Here is a function plot_hr_trajectory that will graph a specific player’s home run trajectory. It uses three packages: Lahman contains the season-to-season data, dplyr helps with data management, stringr helps with one string operation, and ggplot2 does the graphing.
Here is some insight how plot_hr_trajectory works:
The input is the player’s full name in quotes.
Using the Master data frame in the Lahman package, I find the playerID and birth information for that player.
From the Batting data frame of hitting data, I collect HR, AB for all seasons of the player’s career.
I find the Age variable by first finding the player’s birthyear, adjusting the birthyear depending on the birthmonth, and then defining Age.

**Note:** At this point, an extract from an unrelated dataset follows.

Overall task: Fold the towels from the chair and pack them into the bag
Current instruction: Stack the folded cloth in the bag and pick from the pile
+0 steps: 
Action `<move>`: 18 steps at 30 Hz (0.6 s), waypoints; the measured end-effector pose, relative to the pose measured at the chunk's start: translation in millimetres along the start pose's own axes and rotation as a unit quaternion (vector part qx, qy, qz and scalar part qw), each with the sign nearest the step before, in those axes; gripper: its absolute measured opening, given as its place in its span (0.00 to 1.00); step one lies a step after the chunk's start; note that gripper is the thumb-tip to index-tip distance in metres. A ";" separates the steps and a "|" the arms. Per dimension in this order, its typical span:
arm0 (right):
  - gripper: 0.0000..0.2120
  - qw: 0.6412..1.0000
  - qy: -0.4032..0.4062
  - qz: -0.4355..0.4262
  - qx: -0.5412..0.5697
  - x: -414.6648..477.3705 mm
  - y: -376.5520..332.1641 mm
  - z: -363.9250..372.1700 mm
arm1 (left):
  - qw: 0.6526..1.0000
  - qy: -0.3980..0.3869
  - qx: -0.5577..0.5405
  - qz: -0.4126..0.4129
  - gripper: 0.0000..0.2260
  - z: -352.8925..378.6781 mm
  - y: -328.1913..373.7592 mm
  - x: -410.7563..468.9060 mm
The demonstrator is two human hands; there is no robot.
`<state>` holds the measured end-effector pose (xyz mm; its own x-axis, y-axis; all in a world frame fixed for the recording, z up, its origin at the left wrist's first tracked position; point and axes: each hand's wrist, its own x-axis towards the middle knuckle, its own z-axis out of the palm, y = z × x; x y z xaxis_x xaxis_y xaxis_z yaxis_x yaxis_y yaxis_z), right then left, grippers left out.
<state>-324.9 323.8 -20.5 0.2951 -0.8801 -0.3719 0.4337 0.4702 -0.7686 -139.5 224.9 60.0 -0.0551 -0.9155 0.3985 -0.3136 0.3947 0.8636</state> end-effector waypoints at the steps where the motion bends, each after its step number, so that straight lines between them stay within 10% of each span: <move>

I use ggplot2 to construct a scatterplot and smoothing curve for the home run rate HR / AB.
plot_hr_trajectory <- function(playername){
require(Lahman)
require(dplyr)
require(stringr)
require(ggplot2)
names <- unlist(str_split(playername, " "))
info <- filter(Master, nameLast==names[2],
nameFirst==names[1])
bdata <- filter(Batting, playerID==info$playerID)
bdata <- mutate(bdata,
birthyear = ifelse(info$birthMonth >= 7,
info$birthYear + 1, info$birthYear),
Age = yearID - birthyear)
ggplot(bdata, aes(yearID, HR / AB)) +
geom_point() +
geom_smooth(method="loess", se=FALSE)
}
I illustrate using this function for two players. Note that I am saving the ggplot2 plotting object in a variable. By just typing the variable name, I see the graph.
p1 <- plot_hr_trajectory("Mickey Mantle")
p1
p2 <- plot_hr_trajectory("Mike Schmidt")
p2
The ggplot2 object contains the plotting data. So I combine the data from the two earlier plotting objects to construct a graph that compares the two trajectories.
ggplot(rbind(p1$data, p2$data), aes(Age, HR / AB)) +
geom_point() +
geom_smooth(method="loess", se=FALSE) +
facet_wrap(~ playerID, ncol=1)